WHAT YOU HAVE TO DO
Copy out each line of the material below with no changes.
--------
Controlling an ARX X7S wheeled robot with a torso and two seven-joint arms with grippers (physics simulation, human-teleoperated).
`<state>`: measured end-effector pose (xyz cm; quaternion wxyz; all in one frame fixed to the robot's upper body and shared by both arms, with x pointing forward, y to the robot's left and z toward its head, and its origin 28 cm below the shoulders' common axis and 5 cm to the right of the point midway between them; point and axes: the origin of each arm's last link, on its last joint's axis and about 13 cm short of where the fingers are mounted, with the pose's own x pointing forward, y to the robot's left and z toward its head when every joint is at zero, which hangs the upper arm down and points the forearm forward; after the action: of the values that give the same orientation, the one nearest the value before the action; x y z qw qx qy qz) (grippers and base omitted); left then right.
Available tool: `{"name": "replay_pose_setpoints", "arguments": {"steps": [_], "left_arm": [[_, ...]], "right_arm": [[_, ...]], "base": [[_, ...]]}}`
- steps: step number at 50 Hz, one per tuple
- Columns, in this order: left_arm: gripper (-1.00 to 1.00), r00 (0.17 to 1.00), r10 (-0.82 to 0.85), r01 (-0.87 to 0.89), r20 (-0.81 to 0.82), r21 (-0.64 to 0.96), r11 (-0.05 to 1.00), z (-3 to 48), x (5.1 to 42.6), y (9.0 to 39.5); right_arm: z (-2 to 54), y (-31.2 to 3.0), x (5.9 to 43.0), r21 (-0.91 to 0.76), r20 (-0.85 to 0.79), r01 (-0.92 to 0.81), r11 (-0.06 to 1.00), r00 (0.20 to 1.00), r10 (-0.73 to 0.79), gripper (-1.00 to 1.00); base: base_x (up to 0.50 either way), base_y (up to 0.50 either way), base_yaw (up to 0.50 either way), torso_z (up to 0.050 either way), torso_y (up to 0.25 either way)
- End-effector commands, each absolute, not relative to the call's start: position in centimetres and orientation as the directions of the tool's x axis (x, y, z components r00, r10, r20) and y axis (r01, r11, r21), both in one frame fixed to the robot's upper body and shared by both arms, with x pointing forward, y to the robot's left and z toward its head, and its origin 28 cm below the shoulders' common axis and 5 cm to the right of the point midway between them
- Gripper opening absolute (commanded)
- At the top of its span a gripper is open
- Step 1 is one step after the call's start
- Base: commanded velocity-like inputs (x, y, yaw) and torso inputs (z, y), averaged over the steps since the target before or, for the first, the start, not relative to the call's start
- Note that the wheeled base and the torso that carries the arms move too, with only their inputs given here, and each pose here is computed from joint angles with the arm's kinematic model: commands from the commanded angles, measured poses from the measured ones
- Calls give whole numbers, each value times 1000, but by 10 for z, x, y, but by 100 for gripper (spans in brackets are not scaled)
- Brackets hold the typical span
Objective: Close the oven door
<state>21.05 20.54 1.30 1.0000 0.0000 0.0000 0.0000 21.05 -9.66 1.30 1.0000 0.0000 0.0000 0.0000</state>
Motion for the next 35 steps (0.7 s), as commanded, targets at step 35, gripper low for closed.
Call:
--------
ANSWER TO THE PROBLEM
Controlling an ARX X7S wheeled robot with a torso and two seven-joint arms with grippers (physics simulation, human-teleoperated).
`<state>`: measured end-effector pose (xyz cm; quaternion wxyz; all in one frame fixed to the robot's upper body and shared by both arms, with x pointing forward, y to the robot's left and z toward its head, and its origin 28 cm below the shoulders' common axis and 5 cm to the right of the point midway between them; point and axes: the origin of each arm's last link, on its last joint's axis and about 13 cm short of where the fingers are mounted, with the pose's own x pointing forward, y to the robot's left and z toward its head when every joint is at zero, which hangs the upper arm down and points the forearm forward; after the action: of the values that give the same orientation, the one nearest the value before the action; x y z qw qx qy qz) (grippers and base omitted); left then right.
Available tool: `{"name": "replay_pose_setpoints", "arguments": {"steps": [_], "left_arm": [[_, ...]], "right_arm": [[_, ...]], "base": [[_, ...]]}}`
- steps: step number at 50 Hz, one per tuple
- Columns, in this order: left_arm: gripper (-1.00 to 1.00), r00 (0.17 to 1.00), r10 (-0.82 to 0.85), r01 (-0.87 to 0.89), r20 (-0.81 to 0.82), r21 (-0.64 to 0.96), r11 (-0.05 to 1.00), z (-3 to 48), x (5.1 to 42.6), y (9.0 to 39.5); right_arm: z (-2 to 54), y (-31.2 to 3.0), x (5.9 to 43.0), r21 (-0.91 to 0.76), r20 (-0.85 to 0.79), r01 (-0.92 to 0.81), r11 (-0.06 to 1.00), r00 (0.20 to 1.00), r10 (-0.73 to 0.79), gripper (-1.00 to 1.00); base: base_x (up to 0.50 either way), base_y (up to 0.50 either way), base_yaw (up to 0.50 either way), torso_z (up to 0.050 either way), torso_y (up to 0.25 either way)
- End-effector commands, each absolute, not relative to the call's start: position in centimetres and orientation as the directions of the tool's x axis (x, y, z components r00, r10, r20) and y axis (r01, r11, r21), both in one frame fixed to the robot's upper body and shared by both arms, with x pointing forward, y to the robot's left and z toward its head, and its origin 28 cm below the shoulders' common axis and 5 cm to the right of the point midway between them
- Gripper opening absolute (commanded)
- At the top of its span a gripper is open
- Step 1 is one step after the call's start
- Base: commanded velocity-like inputs (x, y, yaw) and torso inputs (z, y), averaged over the steps since the target before or, for the first, the start, not relative to the call's start
- Note that the wheeled base and the torso that carries the arms move too, with only their inputs given here, and each pose here is computed from joint angles with the arm's kinematic model: commands from the commanded angles, measured poses from the measured ones
- Calls give whole numbers, each value times 1000, but by 10 for z, x, y, but by 100 for gripper (spans in brackets are not scaled)
- Brackets hold the typical span
Objective: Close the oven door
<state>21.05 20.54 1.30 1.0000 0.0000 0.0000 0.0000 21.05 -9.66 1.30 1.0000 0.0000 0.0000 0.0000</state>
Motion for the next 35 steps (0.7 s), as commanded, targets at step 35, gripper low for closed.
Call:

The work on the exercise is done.